In June 2008, the FASB issued FSP No. Emerging Issues Task Force (EITF) 03-6-1, Determining Whether Instruments Granted in Share-Based Payment Transactions are Participating Securities (FSP 03-6-1). FSP 03-6-1 clarifies that unvested share-based payment awards that contain nonforfeitable rights to dividends or dividend equivalents (whether paid or unpaid) are participating securities and are to be included in the computation of earnings per share under the two-class method described in SFAS No. 128, Earnings Per Share. This FSP is effective for the Company at the beginning of fiscal year 2009 and requires all presented prior-period earnings per share data to be adjusted retrospectively. The Company is in the process of evaluating the impact FSP 03-6-1 will have on its Consolidated Financial Statements.

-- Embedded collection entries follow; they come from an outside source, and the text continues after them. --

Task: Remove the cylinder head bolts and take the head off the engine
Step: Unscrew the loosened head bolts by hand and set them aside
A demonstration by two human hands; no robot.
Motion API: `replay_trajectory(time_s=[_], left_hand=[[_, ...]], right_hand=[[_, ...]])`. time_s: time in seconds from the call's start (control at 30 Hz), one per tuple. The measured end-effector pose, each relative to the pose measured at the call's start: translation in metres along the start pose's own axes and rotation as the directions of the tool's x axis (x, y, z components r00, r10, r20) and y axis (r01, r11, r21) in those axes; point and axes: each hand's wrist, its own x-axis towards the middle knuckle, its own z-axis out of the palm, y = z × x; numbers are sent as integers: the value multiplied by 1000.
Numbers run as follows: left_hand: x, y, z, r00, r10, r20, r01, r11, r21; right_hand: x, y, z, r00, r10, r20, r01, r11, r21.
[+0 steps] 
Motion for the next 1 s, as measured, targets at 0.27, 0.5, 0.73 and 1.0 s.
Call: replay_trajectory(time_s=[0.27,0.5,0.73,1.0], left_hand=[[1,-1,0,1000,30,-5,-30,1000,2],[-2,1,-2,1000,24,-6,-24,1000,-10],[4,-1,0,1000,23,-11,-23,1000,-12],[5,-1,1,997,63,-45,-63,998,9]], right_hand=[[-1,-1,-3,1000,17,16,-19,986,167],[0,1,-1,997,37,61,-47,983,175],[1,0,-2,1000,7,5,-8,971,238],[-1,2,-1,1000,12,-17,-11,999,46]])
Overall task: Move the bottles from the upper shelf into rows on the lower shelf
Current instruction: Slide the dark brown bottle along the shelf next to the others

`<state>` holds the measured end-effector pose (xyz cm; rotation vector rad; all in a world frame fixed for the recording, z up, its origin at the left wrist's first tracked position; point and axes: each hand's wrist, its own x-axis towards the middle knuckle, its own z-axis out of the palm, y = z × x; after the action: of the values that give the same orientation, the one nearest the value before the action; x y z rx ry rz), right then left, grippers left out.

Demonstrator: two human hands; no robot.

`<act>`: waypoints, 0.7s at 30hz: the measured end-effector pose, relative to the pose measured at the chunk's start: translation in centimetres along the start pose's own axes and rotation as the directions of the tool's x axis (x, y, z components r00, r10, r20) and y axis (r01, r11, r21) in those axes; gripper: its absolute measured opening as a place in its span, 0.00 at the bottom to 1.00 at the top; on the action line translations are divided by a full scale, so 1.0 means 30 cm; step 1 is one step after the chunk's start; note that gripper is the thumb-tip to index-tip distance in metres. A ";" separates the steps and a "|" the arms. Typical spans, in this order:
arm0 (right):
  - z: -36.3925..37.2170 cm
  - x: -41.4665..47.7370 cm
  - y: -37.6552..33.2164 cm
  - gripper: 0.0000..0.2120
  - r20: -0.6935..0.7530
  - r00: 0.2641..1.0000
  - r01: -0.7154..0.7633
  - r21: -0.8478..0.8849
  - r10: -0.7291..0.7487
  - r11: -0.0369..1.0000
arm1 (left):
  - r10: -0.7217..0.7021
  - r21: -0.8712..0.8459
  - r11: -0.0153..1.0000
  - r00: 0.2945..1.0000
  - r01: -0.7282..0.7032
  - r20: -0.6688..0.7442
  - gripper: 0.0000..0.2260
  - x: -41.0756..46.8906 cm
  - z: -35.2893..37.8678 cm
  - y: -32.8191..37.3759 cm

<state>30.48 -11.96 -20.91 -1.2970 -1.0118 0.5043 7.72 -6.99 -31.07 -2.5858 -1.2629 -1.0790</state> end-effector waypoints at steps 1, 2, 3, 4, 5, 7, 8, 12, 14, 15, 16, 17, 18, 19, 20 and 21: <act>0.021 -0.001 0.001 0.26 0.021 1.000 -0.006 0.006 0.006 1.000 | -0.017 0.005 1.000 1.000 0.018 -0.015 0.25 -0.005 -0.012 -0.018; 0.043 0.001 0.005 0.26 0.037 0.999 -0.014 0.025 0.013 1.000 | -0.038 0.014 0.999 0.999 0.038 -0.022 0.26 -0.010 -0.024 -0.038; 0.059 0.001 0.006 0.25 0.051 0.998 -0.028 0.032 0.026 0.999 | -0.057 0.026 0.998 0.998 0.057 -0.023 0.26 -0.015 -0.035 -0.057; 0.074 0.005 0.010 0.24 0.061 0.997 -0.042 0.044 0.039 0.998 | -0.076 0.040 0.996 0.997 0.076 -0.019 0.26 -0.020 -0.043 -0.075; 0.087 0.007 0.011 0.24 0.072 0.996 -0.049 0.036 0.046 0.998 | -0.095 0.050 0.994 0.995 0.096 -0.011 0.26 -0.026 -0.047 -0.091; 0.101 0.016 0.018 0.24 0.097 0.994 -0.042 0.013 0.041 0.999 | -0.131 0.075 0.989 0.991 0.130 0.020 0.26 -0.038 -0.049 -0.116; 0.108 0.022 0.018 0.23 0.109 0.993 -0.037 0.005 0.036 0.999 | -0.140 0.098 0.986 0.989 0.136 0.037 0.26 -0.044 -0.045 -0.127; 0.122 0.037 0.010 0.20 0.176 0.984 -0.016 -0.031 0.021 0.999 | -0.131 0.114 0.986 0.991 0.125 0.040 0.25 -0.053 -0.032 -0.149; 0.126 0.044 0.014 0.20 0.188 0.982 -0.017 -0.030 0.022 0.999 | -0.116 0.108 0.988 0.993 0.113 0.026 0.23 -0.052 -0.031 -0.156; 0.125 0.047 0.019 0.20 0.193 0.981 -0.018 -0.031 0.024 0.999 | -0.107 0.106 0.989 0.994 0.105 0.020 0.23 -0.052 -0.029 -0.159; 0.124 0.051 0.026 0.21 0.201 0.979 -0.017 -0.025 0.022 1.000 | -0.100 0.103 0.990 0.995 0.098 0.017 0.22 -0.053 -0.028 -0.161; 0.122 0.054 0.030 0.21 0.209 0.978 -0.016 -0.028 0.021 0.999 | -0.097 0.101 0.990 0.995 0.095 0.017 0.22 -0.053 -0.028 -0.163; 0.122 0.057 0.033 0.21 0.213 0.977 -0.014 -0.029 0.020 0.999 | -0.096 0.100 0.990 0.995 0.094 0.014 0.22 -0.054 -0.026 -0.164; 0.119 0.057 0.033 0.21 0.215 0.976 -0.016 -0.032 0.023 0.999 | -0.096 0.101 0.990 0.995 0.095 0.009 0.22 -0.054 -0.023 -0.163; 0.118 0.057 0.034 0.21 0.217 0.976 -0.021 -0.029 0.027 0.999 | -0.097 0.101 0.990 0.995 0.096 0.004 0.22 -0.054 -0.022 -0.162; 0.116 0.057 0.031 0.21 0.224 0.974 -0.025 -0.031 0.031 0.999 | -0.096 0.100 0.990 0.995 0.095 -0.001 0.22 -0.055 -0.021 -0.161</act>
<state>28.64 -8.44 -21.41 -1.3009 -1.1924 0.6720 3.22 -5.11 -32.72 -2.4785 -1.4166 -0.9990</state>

In October 2008, the FASB issued FSP No. 157-3, Determining the Fair Value of a Financial Asset When the Market for That Asset Is Not Active (FSP 157-3). FSP 157-3 addresses how the fair value of a financial asset is determined when the market for that financial asset is inactive. FSP 157-3 was effective upon issuance, including prior periods for which financial statements had not yet been issued. The implementation of this standard did not have any impact on our consolidated financial statements.
Note 2: Investments
Investments in marketable equity securities at September 28, 2008 and December 30, 2007 consist of the following (in thousands):
Total cost
Gross unrealized gains
Total fair value
In the first quarter of 2008, the Company purchased $65.8 million in the common stock of Corinthian Colleges, Inc, a publicly traded education company.
As of September 28, 2008 and December 30, 2007, the Company had money market investments of $9.0 million and $5.1 million, respectively, that are classified as cash and cash equivalents on the Companys consolidated balance sheet.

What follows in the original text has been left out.